💊

Understanding Analgesics in Nursing Pharmacology

May 7, 2025

Analgesics: Nursing Pharmacology

Overview

  • Analgesics are medications used to relieve pain.
  • Categories:
    • Non-opioid analgesics
    • Opioid analgesics
  • Other medications sometimes used as analgesics:
    • Antidepressants (e.g., amitriptyline)
    • Anticonvulsants (e.g., gabapentin)
    • Corticosteroids (e.g., dexamethasone)
    • Local anesthetics (e.g., lidocaine)

Non-Opioid Analgesics

Types

  • NSAIDs (Non-steroidal anti-inflammatory drugs)
  • Acetaminophen

Mechanism of Action

  • NSAIDs inhibit cyclooxygenase (COX) enzymes:
    • COX-1: Platelet aggregation, protective mucus production, renal vasodilation.
    • COX-2: Inflammation, prostaglandin production.
  • Acetaminophen inhibits COX enzymes in the central nervous system.

Common NSAIDs and Their Characteristics

  • Aspirin (oral): Widely used NSAID.
  • Non-selective COX inhibitors: Ibuprofen, naproxen, ketorolac.
  • Selective COX-2 inhibitors: Celecoxib.

Administration Routes

  • NSAIDs: Oral, intramuscular, intravenous, topical, rectal.

Side Effects

  • Gastrointestinal issues: Gastritis, gastric ulcers, bleeding.
  • Renal impairment: Hyperkalemia, nephropathy, renal failure.
  • Others: Headache, drowsiness, dizziness, hypersensitivity reactions.
  • Less frequent with selective COX-2 inhibitors.

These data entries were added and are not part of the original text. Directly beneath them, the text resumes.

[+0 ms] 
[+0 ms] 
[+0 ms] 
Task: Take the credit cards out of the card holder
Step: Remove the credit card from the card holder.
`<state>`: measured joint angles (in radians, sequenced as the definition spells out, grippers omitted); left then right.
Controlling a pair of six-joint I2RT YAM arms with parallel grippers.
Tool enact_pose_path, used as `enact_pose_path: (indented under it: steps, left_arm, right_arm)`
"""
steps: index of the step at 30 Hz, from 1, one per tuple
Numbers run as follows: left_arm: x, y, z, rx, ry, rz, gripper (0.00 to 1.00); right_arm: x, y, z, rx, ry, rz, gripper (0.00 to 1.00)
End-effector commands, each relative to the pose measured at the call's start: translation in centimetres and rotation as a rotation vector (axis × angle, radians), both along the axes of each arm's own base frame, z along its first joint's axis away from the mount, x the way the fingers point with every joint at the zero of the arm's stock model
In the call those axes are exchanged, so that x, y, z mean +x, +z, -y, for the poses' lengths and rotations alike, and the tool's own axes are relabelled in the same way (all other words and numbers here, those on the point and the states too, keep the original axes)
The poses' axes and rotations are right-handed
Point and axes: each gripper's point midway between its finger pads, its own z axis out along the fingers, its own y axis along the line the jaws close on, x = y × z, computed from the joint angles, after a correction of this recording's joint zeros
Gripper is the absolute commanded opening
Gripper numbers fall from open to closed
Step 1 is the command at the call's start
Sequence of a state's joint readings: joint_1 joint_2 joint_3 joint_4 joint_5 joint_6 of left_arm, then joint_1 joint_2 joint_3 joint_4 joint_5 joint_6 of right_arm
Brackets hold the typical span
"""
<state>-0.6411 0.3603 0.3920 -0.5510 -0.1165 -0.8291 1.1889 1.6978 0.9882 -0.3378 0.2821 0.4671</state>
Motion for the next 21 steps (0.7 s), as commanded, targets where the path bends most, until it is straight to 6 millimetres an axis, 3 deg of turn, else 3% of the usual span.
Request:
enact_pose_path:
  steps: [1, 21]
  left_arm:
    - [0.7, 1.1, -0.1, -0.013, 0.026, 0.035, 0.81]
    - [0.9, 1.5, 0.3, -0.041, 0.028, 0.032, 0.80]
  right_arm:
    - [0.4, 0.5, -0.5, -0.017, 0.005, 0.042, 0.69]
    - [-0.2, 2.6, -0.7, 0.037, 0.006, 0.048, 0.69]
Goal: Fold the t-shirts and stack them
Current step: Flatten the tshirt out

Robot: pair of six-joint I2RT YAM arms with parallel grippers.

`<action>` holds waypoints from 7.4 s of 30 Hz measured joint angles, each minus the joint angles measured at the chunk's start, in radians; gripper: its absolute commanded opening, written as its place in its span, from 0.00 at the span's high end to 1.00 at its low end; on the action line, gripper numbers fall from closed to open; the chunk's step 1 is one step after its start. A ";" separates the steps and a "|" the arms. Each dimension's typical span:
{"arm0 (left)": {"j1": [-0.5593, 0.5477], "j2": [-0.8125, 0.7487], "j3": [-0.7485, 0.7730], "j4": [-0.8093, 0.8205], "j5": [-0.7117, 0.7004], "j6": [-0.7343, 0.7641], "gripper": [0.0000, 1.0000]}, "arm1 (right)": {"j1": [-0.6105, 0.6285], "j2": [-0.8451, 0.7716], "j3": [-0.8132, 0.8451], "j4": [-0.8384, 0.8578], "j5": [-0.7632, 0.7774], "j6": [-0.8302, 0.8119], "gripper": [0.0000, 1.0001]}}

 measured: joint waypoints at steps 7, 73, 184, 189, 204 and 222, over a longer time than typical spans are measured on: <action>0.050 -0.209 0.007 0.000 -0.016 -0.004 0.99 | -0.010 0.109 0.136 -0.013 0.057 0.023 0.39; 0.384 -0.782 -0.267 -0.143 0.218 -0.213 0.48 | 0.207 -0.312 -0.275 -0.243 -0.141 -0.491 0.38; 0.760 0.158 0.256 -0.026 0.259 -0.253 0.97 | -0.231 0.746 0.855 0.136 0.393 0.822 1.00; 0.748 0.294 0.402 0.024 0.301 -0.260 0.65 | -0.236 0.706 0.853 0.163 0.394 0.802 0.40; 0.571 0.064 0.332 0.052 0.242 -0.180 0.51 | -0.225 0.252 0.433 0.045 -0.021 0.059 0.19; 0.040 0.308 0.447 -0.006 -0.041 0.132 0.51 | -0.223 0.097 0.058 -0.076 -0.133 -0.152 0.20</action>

Contraindications and Cautions

  • Avoid during third trimester of pregnancy.
  • Avoid in renal or hepatic impairment.
  • Avoid if allergic to any NSAIDs.
  • Aspirin contraindicated in children with viral infections, except Kawasaki disease.
  • Ketorolac: Short-term use, contraindicated in children, during labor, renal disease.

Acetaminophen

Uses

  • Preferred for clients with bleeding disorders, peptic ulcers, aspirin allergies.
  • First-line for children with fever or pain, especially viral infections.

Administration

  • Routes: Oral, rectal, intravenous.

Side Effects and Warnings

  • Metabolized in liver: Risk of acute liver failure.
  • Limit dosage to 4 grams/day.
  • Early overdose symptoms: Nausea, vomiting, abdominal pain.
  • Late symptoms: Jaundice, coagulopathy, hepatic encephalopathy, renal failure.

Opioid Analgesics

Mechanism of Action

  • Activate opioid receptors (mu, delta, kappa) in the brain.

Categories

  • Full agonists: Morphine, methadone, meperidine, codeine, oxycodone, fentanyl.
  • Partial agonists: Tramadol.
  • Mixed agonist-antagonists: Buprenorphine.

Routes of Administration

  • Oral, intravenous, intramuscular, subcutaneous, transdermal, epidural, intrathecal, topical.

Side Effects

  • Sedation, nausea, vomiting, constipation, urinary retention.
  • Decreased blood pressure, orthostatic hypotension.

Boxed Warnings

  • Respiratory depression, sedation, coma, death.
  • Risk of neonatal opioid withdrawal syndrome.
  • Dependence and addiction risk.

Contraindications

  • Respiratory depression, head trauma, increased intracranial pressure, coma.
  • Avoid with CNS depressants (alcohol, barbiturates, benzodiazepines).

Nursing Considerations

Assessment and Monitoring

  • All analgesics:

    • Vital signs, pain assessment, goal setting.
    • Monitor for side effects, reassess therapeutic effect.
  • NSAIDs: Baseline labs (CBC, BUN, creatinine), monitor renal function.

  • Acetaminophen: Baseline liver function tests.

  • Opioid analgesics: Monitor consciousness, hold if respiratory rate <12/min, fall precautions, have naloxone available.

Client Education

  • Non-pharmacological pain management methods.
  • Management of side effects.
  • NSAIDs: Take with meals/milk, avoid alcohol.
  • Acetaminophen: Limit to 4 grams/day, avoid alcohol.
  • Opioid analgesics: Follow prescription, avoid alcohol, manage sedation and constipation, urinary retention precautions.